Da spielt wiederum die Musik eine ganz entscheidende Rolle. Wenn
z. B. bei einem Karnevalsumzug die Kapelle ein bestimmtes Musikstück anstimmt, fangen sofort die Leute auf der Straße an, mitzusingen oder mitzuschunkeln. Es erfolgt ein direktes Resultat darauf, was musikalisch passiert. Das lässt sich an sehr vielen Stellen im Karneval beobachten.
Es ist Musik zum Mitschunkeln. Kann man das auch musikalisch eingrenzen?
Die Karnevalsmusik, die man heute auf den großen Karnevalsveranstaltungen spielt, die ist im Grunde genommen recht einfach gemacht, sodass sie schnell auffassbar ist. Den Refrain kann man beim zweiten, dritten Mal schon mitsingen. Es gibt zwei Muster, die hier greifen. Das eine wäre ein Dreivierteltakt, also ein Walzerrhythmus. Das andere wäre ein Marschrhythmus, also ein Viervierteltakt. Das sind auch zwei Grundhaltungen im Karneval: Es wird marschiert oder es wird gewalzt, respektive geschunkelt.
Welche Traditionslieder gehören zur fünften Jahreszeit und wovon handeln sie?
Das ist regional natürlich sehr unterschiedlich.
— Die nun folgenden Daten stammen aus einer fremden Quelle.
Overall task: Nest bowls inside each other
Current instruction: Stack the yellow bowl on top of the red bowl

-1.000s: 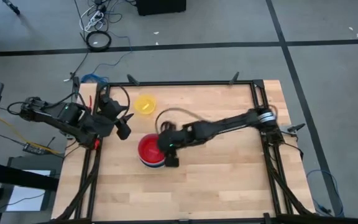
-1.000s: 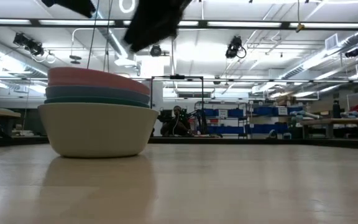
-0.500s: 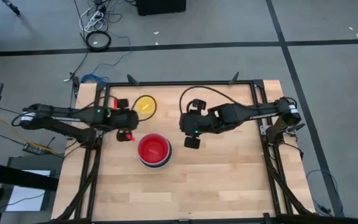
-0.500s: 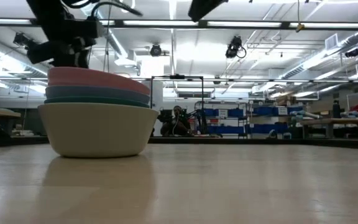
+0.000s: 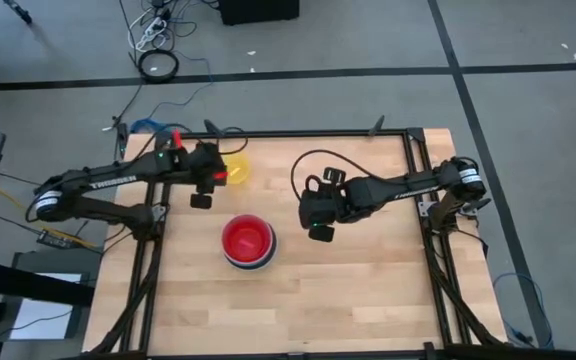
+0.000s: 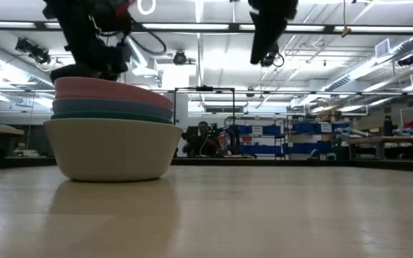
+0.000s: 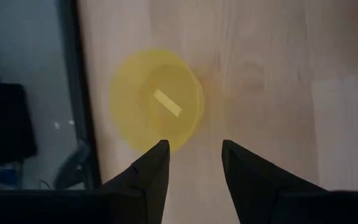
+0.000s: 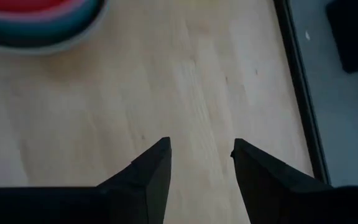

Ich denke auch, dass Karneval sich etwas verändert, weil er, wenn ich das richtig sehe, etwas austauschbarer wird, zumindest was bestimmte Arten von Stimmungsliedern betrifft. Ein wichtiger Repräsentant der kölnischen Karnevalsmusik wäre z. B. Willi Ostermann, der in den 1920er bzw. 1930er Jahren aktiv war, aber heute immer noch gespielt wird. Inhaltlich spielen die Regionalverbundenheit und die Identifizierung mit der Stadt eine große Rolle. Ein anderes großes Thema ist interessanterweise, und da kommen wir zur religiösen Bindung des Karnevals, der Tod. Der Karneval ist auch dafür gedacht, dass man sich seiner Existenz bewusst wird. Das geht natürlich am besten, wenn man an die eigene Sterblichkeit erinnert.
Welche Rolle spielen Texte in regionalen bzw. lokalen Dialekten?
Die Sprache spielt natürlich in der Tat hier im Kölner Raum eine sehr große Rolle. Man könnte so weit gehen, zu sagen, dass die Tradition des Karnevals in Köln auch ganz stark den Dialekt aufrecht hält. Warum ist der Dialekt so wichtig? Einmal wegen der Identitäts- oder Identifizierungsfrage. Aber andererseits auch, weil der Dialekt lautlich etwas möglich macht. Damit wird oft in den Texten gespielt, indem man sich auf bestimmte Lautlichkeiten einlässt, oftmals wiederholt und eine Art Wortwitz schöpft.
Vielen Dank.
Dieses Interview ist zuerst erschienen in Politik & Kultur 02/2020.